A & P laid off more than 100 union members when it closed three local A & P supermarkets this summer, then hired nonunion employes when the stores were reopened this week as Plus units, the union complained.

Thomas McNutt, president of Local 400 of the Retail Stores Employees Union, said yesterday his local has sued A&P in an effort to win back the jobs of the members who were laid off.

McNutt said U.S. District Court Judge Frank Kaufman in Baltimore is expected to rule next week on a union lawsuit seeking to force A&P to submit the dispute to arbitration.

Judge Kaufman rejected a union request to issue a temporary injunction to prevent the three Plus stores from opening with nonunion crews last week, an A&P official said.
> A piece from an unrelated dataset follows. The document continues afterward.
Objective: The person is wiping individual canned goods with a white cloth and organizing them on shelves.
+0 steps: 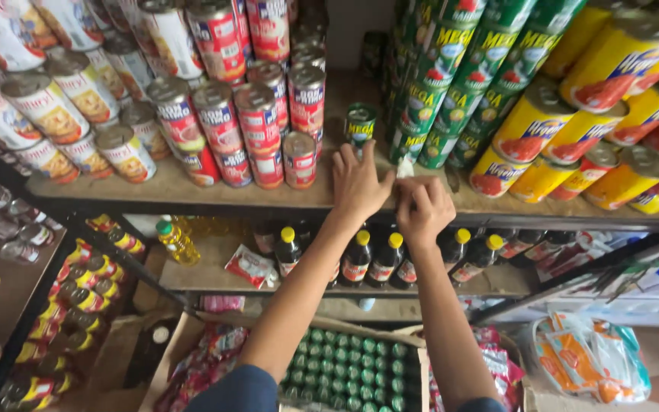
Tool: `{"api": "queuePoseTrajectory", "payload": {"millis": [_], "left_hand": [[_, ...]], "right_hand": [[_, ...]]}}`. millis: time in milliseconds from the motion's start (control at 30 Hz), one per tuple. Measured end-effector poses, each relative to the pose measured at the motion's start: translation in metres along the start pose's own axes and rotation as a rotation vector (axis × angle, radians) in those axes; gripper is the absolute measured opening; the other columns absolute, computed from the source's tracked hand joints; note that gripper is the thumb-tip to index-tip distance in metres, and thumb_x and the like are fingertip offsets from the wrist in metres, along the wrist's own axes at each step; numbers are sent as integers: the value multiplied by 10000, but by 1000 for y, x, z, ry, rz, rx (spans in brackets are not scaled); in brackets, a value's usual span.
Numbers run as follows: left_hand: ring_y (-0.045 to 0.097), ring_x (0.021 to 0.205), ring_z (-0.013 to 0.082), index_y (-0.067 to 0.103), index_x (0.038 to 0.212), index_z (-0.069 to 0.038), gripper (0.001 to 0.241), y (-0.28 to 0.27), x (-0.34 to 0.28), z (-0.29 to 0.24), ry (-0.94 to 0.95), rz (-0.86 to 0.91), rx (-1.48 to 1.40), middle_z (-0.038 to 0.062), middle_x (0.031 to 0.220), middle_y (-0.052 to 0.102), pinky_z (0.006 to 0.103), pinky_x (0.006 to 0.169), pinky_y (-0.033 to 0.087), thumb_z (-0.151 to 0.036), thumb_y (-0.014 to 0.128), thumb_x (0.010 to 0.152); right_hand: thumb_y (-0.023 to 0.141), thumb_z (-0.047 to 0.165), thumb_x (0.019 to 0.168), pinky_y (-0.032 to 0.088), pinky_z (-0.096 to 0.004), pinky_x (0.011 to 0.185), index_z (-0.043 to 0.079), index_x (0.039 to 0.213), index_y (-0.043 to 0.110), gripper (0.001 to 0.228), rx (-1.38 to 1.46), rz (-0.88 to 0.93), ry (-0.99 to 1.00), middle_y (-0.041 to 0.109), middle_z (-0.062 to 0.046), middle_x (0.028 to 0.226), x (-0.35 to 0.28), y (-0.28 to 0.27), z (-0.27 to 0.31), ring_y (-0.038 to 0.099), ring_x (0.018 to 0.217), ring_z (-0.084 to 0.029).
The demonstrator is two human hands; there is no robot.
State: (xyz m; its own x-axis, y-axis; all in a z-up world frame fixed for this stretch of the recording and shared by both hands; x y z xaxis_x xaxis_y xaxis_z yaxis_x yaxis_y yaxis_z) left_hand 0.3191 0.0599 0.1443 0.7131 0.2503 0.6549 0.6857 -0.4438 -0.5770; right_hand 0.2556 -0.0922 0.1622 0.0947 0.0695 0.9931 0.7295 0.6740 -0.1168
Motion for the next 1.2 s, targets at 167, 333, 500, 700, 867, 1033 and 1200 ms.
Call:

Executives of the supermarket chain said they would not discuss the dispute while it is before the court.

The three Plus stores in the Washington suburbs are the latest of 14 that have been opened this year by A&P. Patterned after European stores owned by the Tengelmann Group, which purchased control of A&P earlier this year, the Plus stores carry only 800 items priced up to 30 percent below conventional supermarket prices. Customers pick items directly from shipping cartons and must bag or box their own orders.

McNutt said A&P's contract with his union requires the chain to hire union members and pay union wages in any new stores it opens. He claimed the Plus stores are staffed mostly with part-time workers paid less than half the union wage.

A & P contends the Plus stores are not covered by that provision because they are owned by a separate A & P subsidiary, Plus Discount Foods Inc.

If the union lawsuit is successful in forcing A & P to staff the Plus stores with union workers, it could be a major setback for A & P's discount foods experiment. A & P executives have attributed Plus' lower prices to lower operating costs of the stores, apparently including lower wages.